Re: corrupt pages detected by enabling checksums - Mailing list pgsql-hackers

From Jeff Davis
Subject Re: corrupt pages detected by enabling checksums
Date
Msg-id 1368137927.24407.85.camel@jdavis
Whole thread Raw
In response to Re: corrupt pages detected by enabling checksums  (Jim Nasby <jim@nasby.net>)
Responses Re: corrupt pages detected by enabling checksums
List pgsql-hackers
On Thu, 2013-05-09 at 14:28 -0500, Jim Nasby wrote:
> What about moving some critical data from the beginning of the WAL
> record to the end? That would make it easier to detect that we don't
> have a complete record. It wouldn't necessarily replace the CRC
> though, so maybe that's not good enough.
> 
> Actually, what if we actually *duplicated* some of the same WAL header
> info at the end of the record? Given a reasonable amount of data that
> would damn-near ensure that a torn record was detected, because the
> odds of having the exact same sequence of random bytes would be so
> low. Potentially even just duplicating the LSN would suffice.

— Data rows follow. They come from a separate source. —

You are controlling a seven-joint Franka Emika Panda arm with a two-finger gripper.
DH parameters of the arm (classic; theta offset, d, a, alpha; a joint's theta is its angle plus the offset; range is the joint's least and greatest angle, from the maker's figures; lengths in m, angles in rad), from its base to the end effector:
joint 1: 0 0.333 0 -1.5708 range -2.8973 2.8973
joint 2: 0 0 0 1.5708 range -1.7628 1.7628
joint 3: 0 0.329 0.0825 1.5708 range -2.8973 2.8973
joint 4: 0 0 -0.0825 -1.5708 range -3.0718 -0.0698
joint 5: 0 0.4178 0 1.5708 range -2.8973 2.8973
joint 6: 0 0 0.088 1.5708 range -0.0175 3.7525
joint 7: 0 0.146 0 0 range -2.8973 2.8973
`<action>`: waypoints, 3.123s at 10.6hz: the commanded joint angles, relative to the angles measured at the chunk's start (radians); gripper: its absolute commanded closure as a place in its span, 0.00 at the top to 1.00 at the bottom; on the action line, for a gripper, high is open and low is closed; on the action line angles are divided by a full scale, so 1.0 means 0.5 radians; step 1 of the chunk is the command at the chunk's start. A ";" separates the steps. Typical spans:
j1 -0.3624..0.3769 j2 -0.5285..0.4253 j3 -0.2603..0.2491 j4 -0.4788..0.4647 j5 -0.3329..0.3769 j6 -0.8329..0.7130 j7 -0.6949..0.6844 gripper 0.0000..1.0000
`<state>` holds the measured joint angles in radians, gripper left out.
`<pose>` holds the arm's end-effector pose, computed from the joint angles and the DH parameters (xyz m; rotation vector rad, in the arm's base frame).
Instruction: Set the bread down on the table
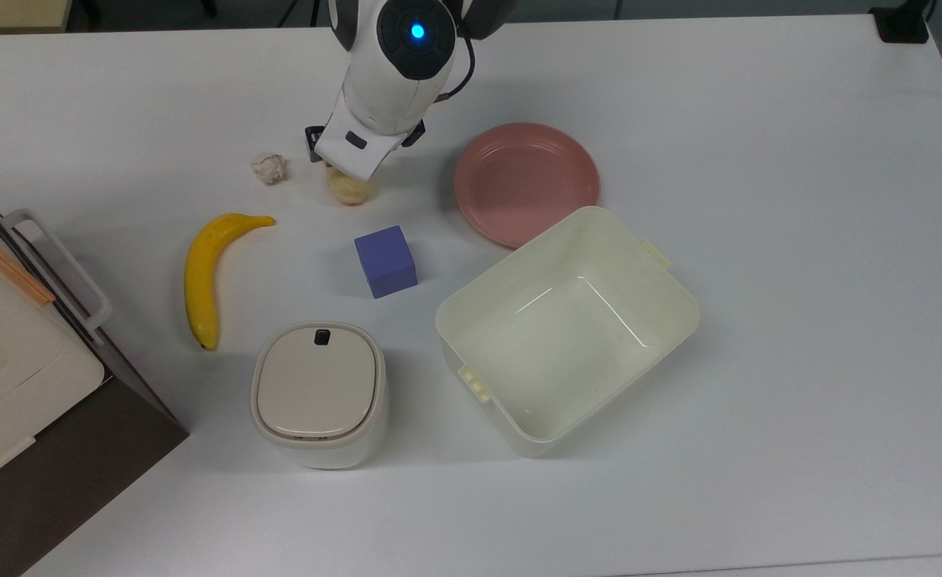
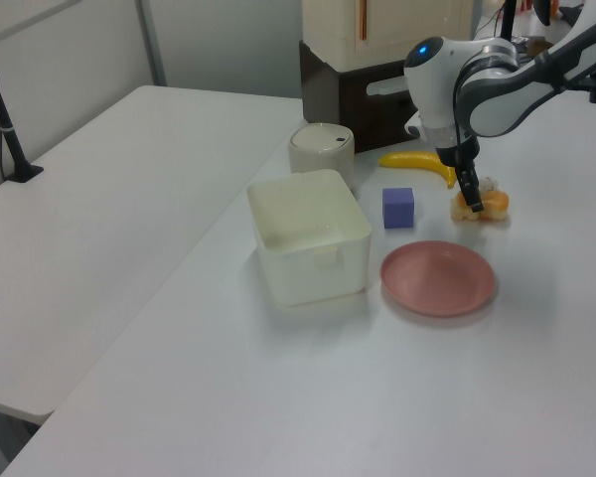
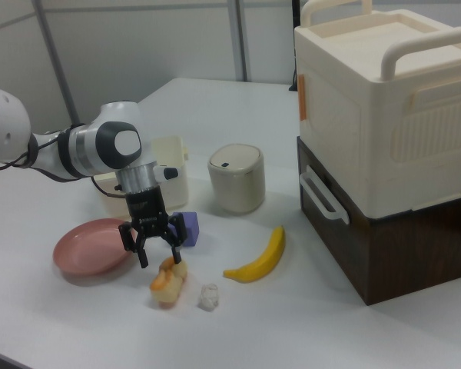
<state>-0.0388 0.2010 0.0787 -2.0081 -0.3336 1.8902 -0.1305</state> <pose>0.5736 -0.0138 0.2947 2.7993 0.4630 -0.4699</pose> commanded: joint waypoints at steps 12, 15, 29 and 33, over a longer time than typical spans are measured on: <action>-0.158 -0.423 -0.038 0.758 0.544 -0.356 0.347 1.00; -0.208 -0.524 -0.154 0.832 0.943 -0.448 0.359 1.00; -0.183 -0.555 -0.200 0.899 1.134 -0.722 0.660 1.00; -0.165 -0.546 -0.188 0.887 1.109 -0.688 0.626 1.00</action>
<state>-0.1411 -0.0701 -0.0121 -1.5697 0.2203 1.5617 0.1776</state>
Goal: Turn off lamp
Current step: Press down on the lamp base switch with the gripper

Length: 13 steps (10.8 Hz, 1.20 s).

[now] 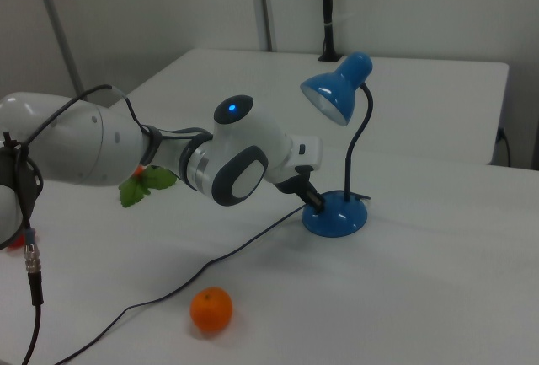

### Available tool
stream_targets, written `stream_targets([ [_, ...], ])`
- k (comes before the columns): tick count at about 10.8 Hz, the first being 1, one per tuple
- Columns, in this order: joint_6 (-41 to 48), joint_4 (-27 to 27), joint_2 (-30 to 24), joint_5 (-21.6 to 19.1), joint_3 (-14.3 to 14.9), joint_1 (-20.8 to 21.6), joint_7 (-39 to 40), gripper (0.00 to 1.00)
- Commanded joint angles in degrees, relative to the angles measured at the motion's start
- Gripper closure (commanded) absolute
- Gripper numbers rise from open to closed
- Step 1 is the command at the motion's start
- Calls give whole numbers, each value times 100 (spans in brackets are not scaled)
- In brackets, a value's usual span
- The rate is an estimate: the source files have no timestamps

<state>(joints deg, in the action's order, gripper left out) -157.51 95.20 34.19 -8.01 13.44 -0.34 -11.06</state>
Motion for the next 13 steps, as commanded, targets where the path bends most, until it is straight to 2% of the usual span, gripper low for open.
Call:
stream_targets([
  [1, -210, 95, 140, 10, 36, 122, -20, 92],
  [13, -175, 597, 17, 63, 36, 245, 384, 93],
])
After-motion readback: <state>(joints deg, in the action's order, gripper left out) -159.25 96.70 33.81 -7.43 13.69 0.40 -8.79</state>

I think both of these ideas have some false positives and false
negatives.

If the corruption happens at the record boundary, and wipes out the
special information at the end of the record, then you might think it
was not fully flushed, and we're in the same position as today.

If the WAL record is large, and somehow the beginning and the end get
written to disk but not the middle, then it will look like corruption;
but really the WAL was just not completely flushed. This seems pretty
unlikely, but not impossible.

That being said, I like the idea of introducing some extra checks if a
perfect solution is not possible.

> On the separate write idea, if that could be controlled by a GUC I
> think it'd be worth doing. Anyone that needs to worry about this
> corner case probably has hardware that would support that.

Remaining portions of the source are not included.